## WHAT YOU SHOULD DO
Reproduce the records word for word, from the first line to the line containing "(338, 202) to (444, 237): 106".

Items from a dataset
%%

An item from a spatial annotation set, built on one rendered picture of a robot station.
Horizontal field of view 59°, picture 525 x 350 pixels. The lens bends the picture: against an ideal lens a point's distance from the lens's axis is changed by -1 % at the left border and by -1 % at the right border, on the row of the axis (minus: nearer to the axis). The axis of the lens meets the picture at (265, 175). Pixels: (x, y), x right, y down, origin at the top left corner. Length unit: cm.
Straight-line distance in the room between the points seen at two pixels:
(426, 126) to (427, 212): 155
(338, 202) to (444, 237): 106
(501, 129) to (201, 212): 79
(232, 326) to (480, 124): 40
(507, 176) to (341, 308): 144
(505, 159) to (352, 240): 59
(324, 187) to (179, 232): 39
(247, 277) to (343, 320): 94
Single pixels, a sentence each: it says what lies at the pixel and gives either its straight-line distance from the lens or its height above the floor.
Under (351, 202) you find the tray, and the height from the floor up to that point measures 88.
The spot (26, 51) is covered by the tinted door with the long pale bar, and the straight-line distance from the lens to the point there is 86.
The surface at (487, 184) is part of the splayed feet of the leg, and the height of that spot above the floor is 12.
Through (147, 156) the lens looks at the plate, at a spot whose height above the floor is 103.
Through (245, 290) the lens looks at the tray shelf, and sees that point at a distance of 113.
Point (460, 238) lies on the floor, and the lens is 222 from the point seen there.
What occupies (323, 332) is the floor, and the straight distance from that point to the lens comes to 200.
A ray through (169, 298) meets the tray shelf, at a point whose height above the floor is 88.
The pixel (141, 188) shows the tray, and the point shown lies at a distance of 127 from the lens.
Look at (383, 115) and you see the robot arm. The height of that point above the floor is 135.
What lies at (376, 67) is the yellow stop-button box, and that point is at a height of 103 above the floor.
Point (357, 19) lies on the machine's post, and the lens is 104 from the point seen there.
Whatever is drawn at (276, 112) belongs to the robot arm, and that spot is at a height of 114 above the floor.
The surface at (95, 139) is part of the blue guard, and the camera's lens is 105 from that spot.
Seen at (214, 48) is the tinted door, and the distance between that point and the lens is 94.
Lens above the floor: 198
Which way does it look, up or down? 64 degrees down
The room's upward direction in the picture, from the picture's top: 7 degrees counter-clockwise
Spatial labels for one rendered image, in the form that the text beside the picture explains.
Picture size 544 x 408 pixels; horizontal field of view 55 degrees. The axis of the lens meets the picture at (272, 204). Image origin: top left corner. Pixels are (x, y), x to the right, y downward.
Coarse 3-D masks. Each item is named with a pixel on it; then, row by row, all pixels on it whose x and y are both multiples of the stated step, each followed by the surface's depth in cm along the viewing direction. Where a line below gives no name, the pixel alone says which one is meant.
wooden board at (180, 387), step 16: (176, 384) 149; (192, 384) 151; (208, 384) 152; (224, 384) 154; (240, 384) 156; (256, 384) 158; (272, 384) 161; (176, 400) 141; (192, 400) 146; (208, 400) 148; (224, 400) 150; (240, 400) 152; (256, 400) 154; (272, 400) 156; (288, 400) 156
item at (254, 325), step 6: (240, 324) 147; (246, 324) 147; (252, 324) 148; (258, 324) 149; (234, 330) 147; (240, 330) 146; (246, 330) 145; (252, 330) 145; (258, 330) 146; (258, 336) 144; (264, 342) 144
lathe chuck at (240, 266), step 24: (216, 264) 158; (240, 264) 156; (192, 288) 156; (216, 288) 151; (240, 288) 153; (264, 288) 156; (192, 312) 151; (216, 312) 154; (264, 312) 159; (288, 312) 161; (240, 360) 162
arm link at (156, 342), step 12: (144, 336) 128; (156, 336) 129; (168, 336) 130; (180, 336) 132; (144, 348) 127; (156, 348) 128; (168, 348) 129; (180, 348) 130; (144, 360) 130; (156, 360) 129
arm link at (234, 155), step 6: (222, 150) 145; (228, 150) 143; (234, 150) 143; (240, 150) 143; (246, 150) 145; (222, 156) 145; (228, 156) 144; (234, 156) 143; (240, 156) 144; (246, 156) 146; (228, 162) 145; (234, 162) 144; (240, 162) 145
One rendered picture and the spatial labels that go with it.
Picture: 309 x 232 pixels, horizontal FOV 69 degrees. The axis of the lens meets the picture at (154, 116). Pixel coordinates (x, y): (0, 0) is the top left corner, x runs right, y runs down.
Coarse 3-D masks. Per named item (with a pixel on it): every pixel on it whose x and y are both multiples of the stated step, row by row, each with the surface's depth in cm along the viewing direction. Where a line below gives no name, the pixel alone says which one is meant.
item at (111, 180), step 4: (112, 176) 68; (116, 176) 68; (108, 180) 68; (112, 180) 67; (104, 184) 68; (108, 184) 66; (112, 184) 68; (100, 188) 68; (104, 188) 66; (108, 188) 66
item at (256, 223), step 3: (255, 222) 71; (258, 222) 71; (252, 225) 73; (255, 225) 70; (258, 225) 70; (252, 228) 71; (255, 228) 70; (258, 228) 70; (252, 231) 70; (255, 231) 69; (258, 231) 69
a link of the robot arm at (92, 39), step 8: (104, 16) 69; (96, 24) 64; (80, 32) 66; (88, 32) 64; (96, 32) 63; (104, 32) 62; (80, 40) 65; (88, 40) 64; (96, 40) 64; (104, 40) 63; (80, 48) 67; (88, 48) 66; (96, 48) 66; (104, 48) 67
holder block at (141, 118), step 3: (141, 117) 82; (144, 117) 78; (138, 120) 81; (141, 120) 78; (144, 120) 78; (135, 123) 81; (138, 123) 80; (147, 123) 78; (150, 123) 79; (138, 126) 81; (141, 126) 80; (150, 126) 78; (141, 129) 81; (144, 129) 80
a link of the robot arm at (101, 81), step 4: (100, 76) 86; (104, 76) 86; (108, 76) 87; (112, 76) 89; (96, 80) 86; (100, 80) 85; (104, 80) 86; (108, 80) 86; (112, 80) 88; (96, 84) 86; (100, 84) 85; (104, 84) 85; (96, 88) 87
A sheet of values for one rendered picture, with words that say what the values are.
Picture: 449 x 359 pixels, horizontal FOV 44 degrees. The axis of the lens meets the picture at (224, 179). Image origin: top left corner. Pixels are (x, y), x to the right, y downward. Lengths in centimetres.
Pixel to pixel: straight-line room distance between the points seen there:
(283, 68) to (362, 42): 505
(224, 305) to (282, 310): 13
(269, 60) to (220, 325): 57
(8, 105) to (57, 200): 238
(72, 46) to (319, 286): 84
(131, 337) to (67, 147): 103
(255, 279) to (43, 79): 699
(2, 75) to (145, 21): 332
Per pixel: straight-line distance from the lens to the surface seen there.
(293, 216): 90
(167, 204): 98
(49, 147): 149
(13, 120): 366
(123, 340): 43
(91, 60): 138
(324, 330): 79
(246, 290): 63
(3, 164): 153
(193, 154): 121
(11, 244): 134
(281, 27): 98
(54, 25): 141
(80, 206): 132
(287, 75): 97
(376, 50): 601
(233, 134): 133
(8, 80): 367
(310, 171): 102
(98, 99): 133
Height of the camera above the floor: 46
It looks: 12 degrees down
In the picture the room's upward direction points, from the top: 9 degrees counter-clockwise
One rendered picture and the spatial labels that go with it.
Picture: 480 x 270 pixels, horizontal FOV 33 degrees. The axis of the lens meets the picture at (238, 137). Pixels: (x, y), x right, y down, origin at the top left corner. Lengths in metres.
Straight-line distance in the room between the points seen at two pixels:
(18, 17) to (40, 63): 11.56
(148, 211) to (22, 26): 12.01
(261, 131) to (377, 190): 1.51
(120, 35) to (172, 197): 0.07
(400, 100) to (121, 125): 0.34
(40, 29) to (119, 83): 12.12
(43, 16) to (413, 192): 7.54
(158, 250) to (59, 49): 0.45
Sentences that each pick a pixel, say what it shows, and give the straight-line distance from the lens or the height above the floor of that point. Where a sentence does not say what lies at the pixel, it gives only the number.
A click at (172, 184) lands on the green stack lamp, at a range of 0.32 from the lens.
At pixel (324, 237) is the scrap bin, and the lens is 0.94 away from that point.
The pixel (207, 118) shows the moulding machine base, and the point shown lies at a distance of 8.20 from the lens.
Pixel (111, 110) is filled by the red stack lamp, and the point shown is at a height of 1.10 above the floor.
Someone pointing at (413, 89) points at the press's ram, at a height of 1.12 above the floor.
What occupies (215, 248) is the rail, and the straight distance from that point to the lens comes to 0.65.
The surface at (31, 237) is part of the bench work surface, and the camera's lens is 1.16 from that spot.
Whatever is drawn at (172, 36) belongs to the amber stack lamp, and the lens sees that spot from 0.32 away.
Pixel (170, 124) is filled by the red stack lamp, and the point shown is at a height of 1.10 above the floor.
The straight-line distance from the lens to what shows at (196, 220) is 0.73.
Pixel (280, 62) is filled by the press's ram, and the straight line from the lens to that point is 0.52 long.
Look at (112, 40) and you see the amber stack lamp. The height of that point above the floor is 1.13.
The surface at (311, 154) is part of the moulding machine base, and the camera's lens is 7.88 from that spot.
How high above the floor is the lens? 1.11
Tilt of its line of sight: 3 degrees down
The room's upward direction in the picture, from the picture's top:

%%

## FINISHED EXERCISE
An item from a spatial annotation set, built on one rendered picture of a robot station.
Horizontal field of view 59°, picture 525 x 350 pixels. The lens bends the picture: against an ideal lens a point's distance from the lens's axis is changed by -1 % at the left border and by -1 % at the right border, on the row of the axis (minus: nearer to the axis). The axis of the lens meets the picture at (265, 175). Pixels: (x, y), x right, y down, origin at the top left corner. Length unit: cm.
Straight-line distance in the room between the points seen at two pixels:
(426, 126) to (427, 212): 155
(338, 202) to (444, 237): 106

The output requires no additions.